Graduate job applications are to be subjected to rigorous checks amid fears rising numbers of university leavers are committing “degree fraud”, it was announced today.
A new degree verification service is being launched following claims that ex-students are deliberately lying on CVs and inflating their qualifications to get ahead in the race for well-paid positions, it emerged.
The service – bankrolled by the Government’s Higher Education Funding Council for England – will allow prospective employers to check that degree grades quoted by applicants are true.
It comes after research showed that the vast majority of small businesses – and only a fifth of large companies – currently verify qualifications, usually directly with individual colleges and universities.
Mike Hill, chief executive of careers service Graduate Prospects, which is running the verification system, warned that the problem was likely to get worse at a time of rising tuition fees.
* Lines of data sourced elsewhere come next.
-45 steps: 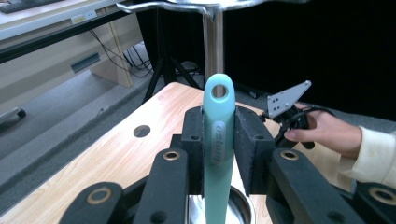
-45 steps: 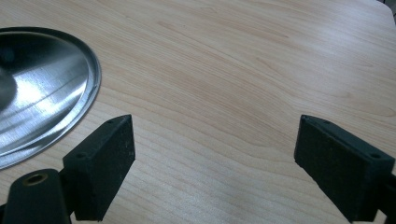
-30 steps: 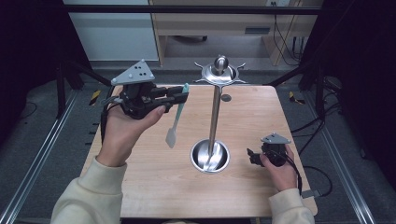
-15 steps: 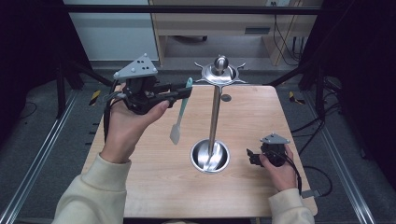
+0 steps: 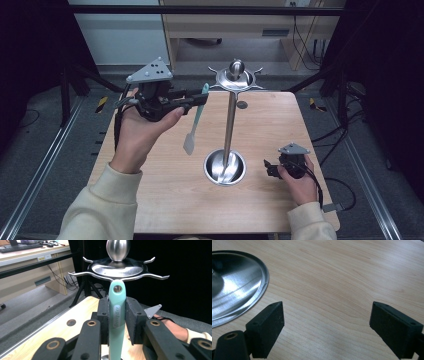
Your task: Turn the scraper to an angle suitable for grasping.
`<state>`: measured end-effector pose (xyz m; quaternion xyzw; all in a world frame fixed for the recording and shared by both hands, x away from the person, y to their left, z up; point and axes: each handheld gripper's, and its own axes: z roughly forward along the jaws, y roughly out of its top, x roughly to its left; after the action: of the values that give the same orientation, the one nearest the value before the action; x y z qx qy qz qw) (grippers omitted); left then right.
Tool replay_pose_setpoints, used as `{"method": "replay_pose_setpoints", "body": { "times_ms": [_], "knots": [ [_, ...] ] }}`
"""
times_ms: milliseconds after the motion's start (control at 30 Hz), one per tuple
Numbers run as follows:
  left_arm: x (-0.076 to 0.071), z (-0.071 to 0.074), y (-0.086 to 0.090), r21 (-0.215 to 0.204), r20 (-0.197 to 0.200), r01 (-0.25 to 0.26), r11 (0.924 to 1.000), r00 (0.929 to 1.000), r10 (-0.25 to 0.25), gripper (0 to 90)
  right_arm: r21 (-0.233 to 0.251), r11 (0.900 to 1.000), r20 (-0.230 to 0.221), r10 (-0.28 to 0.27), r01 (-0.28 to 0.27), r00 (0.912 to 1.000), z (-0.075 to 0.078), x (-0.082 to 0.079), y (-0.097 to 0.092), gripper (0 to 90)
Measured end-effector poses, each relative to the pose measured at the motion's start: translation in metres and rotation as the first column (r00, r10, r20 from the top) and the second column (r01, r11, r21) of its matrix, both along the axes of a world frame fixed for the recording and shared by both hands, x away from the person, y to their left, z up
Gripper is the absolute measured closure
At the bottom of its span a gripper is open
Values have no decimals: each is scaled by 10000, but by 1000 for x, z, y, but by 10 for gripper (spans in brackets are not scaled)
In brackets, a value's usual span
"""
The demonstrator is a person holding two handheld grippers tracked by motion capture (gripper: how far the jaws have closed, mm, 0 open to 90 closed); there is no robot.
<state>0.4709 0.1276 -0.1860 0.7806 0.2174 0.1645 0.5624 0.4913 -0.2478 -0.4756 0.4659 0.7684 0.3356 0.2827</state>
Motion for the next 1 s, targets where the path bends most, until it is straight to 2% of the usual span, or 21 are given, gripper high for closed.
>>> {"method": "replay_pose_setpoints", "body": {
  "times_ms": [333,1000],
  "knots": [
    [5,-3,-8,93,-142,58,9999,9999,-57,745,32,10000,38,-6,6,10000,1,-1,0,126],
    [11,-9,-17,-246,-126,168,9996,9998,-171,743,73,10000,8,11,-11,10000,1,-1,1,126]
  ]
}}
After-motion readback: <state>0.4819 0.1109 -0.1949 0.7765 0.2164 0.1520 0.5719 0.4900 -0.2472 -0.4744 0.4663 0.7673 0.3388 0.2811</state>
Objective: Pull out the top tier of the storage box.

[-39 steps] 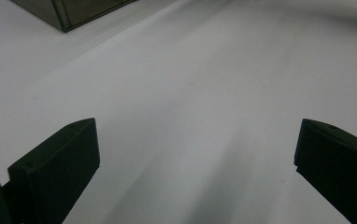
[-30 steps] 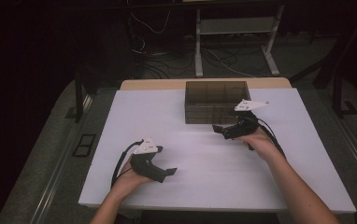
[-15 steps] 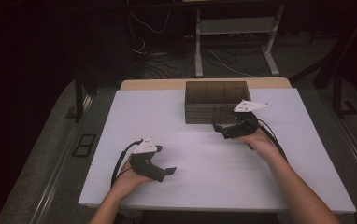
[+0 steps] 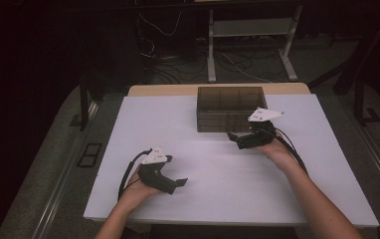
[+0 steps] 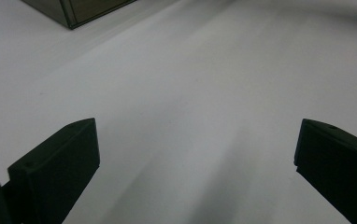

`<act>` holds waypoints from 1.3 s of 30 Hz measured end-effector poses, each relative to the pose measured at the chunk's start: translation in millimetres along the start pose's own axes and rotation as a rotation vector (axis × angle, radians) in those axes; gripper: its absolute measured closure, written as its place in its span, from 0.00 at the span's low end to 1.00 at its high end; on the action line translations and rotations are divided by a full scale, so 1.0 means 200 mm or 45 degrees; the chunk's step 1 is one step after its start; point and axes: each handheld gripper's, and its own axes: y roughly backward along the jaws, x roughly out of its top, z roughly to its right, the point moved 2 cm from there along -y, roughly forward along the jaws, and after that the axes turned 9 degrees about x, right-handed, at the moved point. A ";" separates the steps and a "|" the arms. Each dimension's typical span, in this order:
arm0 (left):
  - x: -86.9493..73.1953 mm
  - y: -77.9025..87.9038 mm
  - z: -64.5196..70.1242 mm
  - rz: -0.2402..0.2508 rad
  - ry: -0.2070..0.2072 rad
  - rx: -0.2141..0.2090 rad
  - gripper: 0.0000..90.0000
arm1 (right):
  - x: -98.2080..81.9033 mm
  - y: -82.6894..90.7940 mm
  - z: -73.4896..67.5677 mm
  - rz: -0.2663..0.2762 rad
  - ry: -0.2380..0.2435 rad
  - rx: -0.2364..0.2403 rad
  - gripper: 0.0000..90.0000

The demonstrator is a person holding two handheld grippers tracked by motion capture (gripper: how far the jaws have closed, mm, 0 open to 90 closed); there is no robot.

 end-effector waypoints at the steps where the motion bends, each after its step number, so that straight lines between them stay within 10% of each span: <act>1: 0.00 0.00 0.00 0.001 0.000 0.000 0.00 | 0.00 0.00 0.00 0.000 0.005 -0.002 0.06; 39: 0.00 0.00 0.00 -0.002 -0.015 0.007 0.00 | 0.00 0.01 -0.05 -0.084 0.253 -0.173 0.06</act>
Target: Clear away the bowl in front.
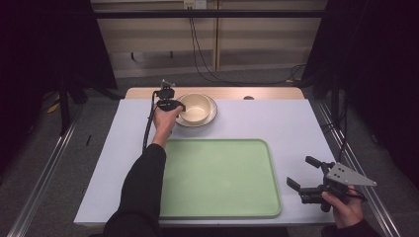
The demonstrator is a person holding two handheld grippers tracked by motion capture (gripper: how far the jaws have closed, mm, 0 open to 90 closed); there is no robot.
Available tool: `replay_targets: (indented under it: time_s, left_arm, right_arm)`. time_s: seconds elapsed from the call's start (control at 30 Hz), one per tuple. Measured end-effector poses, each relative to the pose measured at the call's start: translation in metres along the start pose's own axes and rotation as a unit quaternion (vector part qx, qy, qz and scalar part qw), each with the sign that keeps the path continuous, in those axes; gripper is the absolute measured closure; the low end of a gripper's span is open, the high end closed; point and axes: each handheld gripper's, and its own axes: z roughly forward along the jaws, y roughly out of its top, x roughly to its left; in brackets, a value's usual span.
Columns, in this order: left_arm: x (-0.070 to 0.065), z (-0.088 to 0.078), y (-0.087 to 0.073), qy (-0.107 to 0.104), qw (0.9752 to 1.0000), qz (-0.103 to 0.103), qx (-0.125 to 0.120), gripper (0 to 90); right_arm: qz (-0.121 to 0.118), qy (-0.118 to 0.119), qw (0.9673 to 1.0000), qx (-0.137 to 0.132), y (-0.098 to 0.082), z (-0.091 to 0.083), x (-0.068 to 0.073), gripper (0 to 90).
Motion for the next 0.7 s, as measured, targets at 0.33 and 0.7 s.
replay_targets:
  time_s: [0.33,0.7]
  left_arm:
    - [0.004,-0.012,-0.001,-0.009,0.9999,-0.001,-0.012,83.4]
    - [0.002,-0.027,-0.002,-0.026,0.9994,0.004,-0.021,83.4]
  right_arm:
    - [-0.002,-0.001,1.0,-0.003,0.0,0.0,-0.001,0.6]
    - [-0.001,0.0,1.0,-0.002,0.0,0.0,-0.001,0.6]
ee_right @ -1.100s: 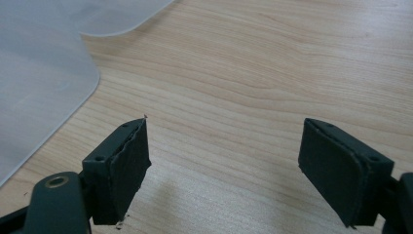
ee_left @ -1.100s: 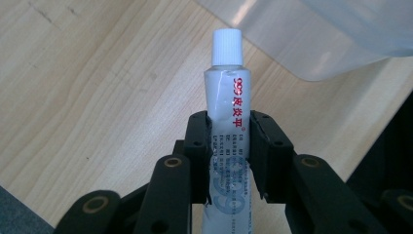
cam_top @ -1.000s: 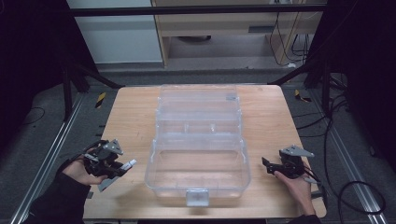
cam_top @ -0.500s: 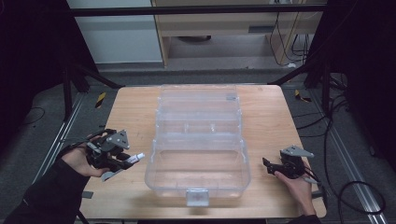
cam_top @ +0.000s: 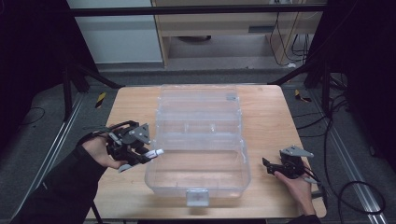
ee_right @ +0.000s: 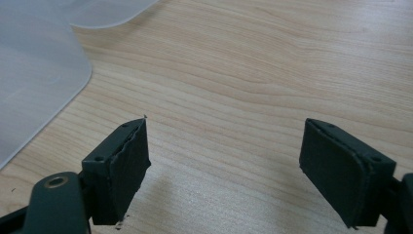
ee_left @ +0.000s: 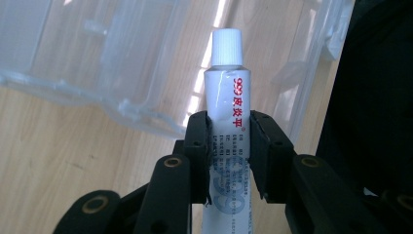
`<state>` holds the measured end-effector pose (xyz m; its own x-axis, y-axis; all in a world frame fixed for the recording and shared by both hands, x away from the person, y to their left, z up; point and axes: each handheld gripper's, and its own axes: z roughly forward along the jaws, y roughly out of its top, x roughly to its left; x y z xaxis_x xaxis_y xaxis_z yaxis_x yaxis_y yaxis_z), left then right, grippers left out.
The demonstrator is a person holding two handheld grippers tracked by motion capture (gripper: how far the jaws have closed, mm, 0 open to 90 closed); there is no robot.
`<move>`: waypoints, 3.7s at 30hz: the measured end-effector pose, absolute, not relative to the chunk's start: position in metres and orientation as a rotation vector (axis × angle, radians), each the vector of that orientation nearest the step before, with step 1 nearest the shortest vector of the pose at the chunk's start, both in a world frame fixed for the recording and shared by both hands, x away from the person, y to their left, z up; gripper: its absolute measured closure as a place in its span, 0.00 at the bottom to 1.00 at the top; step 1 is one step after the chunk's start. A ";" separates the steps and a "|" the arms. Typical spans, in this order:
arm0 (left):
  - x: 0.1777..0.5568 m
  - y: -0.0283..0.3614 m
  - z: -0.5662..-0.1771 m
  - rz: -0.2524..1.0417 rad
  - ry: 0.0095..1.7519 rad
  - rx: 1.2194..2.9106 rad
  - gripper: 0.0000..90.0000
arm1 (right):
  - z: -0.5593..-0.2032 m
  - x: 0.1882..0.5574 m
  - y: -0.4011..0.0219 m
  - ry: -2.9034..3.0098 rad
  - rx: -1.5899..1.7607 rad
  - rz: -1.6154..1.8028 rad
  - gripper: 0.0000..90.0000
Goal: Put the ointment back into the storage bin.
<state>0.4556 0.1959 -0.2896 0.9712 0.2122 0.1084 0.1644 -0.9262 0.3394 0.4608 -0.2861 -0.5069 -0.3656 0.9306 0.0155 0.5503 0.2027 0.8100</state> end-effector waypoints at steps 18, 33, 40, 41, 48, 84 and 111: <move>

“We know that people are exaggerating their qualifications, but we are yet to identify what proportion is down to error and what is deliberately deceitful,” he said.
“The combination of higher fees and a difficult labour market could well make degree fraud more widespread. The sector needs to come together to raise awareness of these issues, protecting the time and financial investment made by genuine students as well as the reputation of a UK education.”
The Higher Education Degree Datacheck (HEDD) will charge employers £10 each to make enquiries on graduates’ qualifications. It will use a secure online database to allow companies to check up on degree grades.
The system is being launched as part of an £18m modernisation fund introduced to help universities and colleges deliver better value for money.
To coincide with the launch, Graduate Prospects commissioned a survey of more than 1,300 current students and graduates.
It suggested that more students would be tempted to lie on CVs following a move to almost triple the cost of a university degree this summer.
Of those surveyed, more than four-in-10 said the introduction of fees of up to £9,000 would make people more likely to exaggerate their achievements.
As part of a trial of the HEDD system, Graduate Prospects found that only a fraction of employers checked student CVs at all, with almost no small businesses verifying grades.